Your goal = Look through the data below. Pick out the lines holding the string "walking".

Top of Dataset content

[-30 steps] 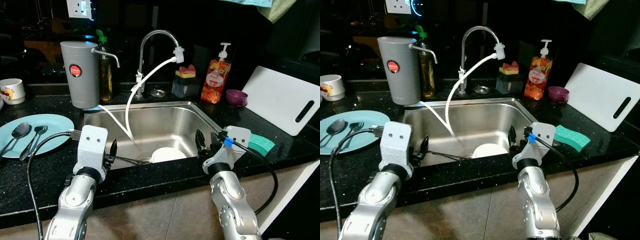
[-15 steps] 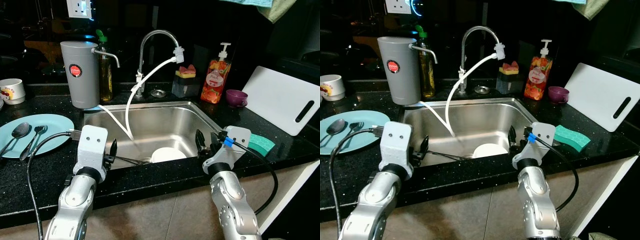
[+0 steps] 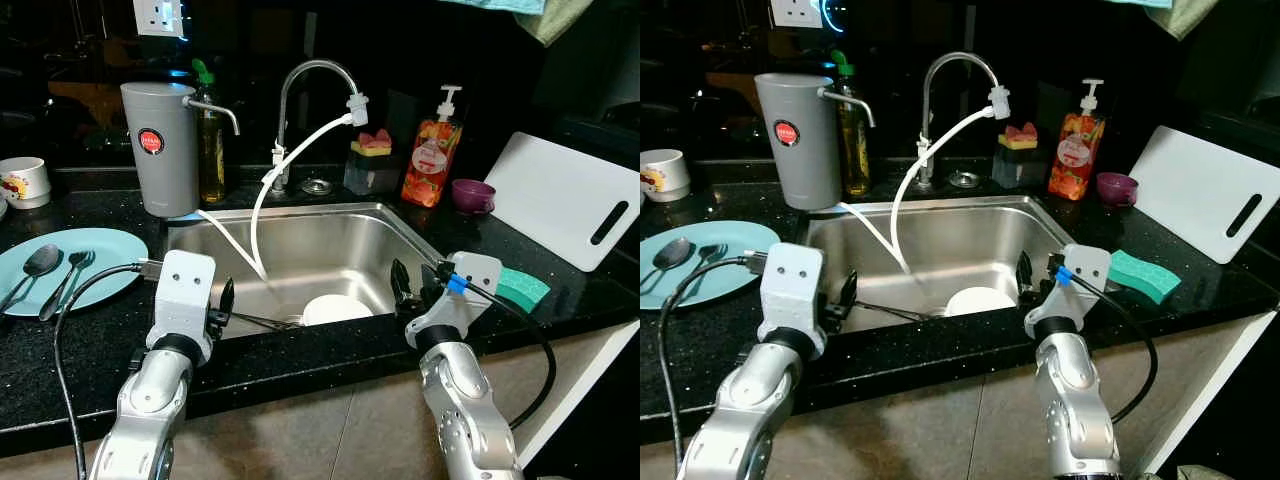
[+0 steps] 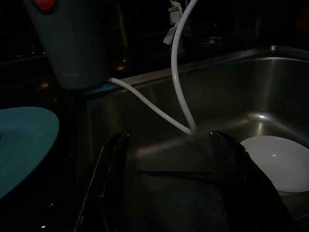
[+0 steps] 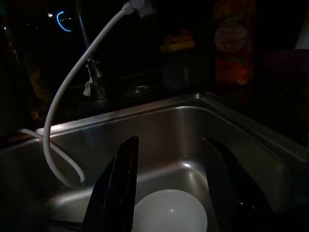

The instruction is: Kitchen organization

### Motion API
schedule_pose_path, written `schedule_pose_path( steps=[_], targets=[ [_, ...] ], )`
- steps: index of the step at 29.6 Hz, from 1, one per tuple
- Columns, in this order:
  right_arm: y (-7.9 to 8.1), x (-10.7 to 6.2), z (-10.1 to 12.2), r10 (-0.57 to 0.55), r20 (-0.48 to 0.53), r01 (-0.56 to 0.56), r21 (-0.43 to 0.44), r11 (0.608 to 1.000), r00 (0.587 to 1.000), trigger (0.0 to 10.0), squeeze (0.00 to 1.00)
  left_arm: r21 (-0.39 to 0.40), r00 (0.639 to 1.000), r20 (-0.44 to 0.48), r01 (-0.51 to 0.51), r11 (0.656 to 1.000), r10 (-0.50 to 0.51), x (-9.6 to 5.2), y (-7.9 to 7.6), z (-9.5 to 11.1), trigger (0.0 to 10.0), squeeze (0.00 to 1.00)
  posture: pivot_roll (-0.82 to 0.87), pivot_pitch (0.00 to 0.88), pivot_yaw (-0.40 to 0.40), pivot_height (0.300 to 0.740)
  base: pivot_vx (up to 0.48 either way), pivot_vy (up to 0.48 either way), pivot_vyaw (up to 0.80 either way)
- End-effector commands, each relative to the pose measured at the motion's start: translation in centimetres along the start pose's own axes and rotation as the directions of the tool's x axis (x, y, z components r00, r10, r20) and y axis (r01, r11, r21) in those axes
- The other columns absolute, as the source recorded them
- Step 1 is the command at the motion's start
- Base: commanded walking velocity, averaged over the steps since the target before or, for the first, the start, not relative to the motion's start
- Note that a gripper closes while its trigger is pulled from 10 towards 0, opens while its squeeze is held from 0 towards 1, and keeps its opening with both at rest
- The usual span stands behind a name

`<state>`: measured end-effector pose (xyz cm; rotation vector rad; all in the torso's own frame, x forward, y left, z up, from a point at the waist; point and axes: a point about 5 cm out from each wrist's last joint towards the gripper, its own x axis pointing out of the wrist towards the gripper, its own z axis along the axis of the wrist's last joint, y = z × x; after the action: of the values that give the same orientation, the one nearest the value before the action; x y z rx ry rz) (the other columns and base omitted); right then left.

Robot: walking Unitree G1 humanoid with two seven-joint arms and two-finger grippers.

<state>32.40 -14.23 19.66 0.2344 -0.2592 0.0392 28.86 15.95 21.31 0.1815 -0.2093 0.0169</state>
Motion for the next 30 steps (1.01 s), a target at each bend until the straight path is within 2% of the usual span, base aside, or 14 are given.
schedule_pose_path(
  steps=[1, 30],
  targets=[
    [-0.11, 0.10, -0.24, -0.007, -0.011, 0.007, 0.000, 1.000, 1.000, 10.0, 0.00, 0.004, 1.000, 0.001, 0.002, 1.000, -0.002, 0.17, -0.12, 0.03, 10.0, 0.00, 0.21, 0.030, -0.116, 0.740, 0.000, 0.000, 0.00],
    [-0.03, 0.14, -0.18, 0.000, -0.010, 0.000, -0.003, 1.000, 1.000, 10.0, 0.00, 0.004, 1.000, 0.003, 0.003, 1.000, -0.003, 0.10, -0.16, 0.11, 10.0, 0.00, 0.21, 0.025, -0.122, 0.740, 0.000, 0.000, 0.00]
  ],
)
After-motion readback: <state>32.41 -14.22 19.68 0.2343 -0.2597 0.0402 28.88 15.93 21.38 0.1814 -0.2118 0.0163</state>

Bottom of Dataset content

Answer below =
- Base: commanded walking velocity, averaged over the steps since the target before or, for the first, the start, not relative to the motion's start
Robot: walking Unitree G1 humanoid with two seven-joint arms and two-finger grippers.

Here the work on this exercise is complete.